_ASSIGNMENT_
Exactly as written, copy the lines of the data below from the first through the one containing "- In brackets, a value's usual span".

_DATA EXTRACT_
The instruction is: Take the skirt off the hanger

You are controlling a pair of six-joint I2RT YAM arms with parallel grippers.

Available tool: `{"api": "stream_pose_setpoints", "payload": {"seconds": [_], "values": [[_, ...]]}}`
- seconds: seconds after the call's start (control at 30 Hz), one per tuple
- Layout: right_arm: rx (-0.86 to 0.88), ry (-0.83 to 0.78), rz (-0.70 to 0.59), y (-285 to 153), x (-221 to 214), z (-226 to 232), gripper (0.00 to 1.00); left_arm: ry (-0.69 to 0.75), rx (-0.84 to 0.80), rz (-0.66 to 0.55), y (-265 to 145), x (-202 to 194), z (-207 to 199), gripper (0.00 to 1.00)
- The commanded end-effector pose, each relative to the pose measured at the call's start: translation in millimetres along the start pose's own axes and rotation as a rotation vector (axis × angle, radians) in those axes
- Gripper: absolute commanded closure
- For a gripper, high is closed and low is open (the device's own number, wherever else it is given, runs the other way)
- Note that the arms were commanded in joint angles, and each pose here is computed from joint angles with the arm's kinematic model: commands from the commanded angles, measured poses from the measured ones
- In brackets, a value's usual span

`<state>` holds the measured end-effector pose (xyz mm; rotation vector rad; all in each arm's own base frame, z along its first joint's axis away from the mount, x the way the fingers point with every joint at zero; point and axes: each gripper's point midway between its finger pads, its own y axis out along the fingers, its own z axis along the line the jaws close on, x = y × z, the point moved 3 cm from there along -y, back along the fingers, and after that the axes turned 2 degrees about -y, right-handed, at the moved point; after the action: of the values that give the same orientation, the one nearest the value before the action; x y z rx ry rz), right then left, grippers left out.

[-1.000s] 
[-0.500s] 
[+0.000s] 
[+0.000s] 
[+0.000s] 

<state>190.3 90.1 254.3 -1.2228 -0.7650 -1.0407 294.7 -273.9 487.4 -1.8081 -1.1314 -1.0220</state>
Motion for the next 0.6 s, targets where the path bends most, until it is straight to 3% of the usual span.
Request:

_EXERCISE SOLUTION_
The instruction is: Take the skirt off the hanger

You are controlling a pair of six-joint I2RT YAM arms with parallel grippers.

Available tool: `{"api": "stream_pose_setpoints", "payload": {"seconds": [_], "values": [[_, ...]]}}`
- seconds: seconds after the call's start (control at 30 Hz), one per tuple
- Layout: right_arm: rx (-0.86 to 0.88), ry (-0.83 to 0.78), rz (-0.70 to 0.59), y (-285 to 153), x (-221 to 214), z (-226 to 232), gripper (0.00 to 1.00); left_arm: ry (-0.69 to 0.75), rx (-0.84 to 0.80), rz (-0.66 to 0.55), y (-265 to 145), x (-202 to 194), z (-207 to 199), gripper (0.00 to 1.00)
- The commanded end-effector pose, each relative to the pose measured at the call's start: translation in millimetres along the start pose's own axes and rotation as a rotation vector (axis × angle, radians) in those axes
- Gripper: absolute commanded closure
- For a gripper, high is closed and low is open (the device's own number, wherever else it is given, runs the other way)
- Note that the arms were commanded in joint angles, and each pose here is computed from joint angles with the arm's kinematic model: commands from the commanded angles, measured poses from the measured ones
- In brackets, a value's usual span

The reply is now complete.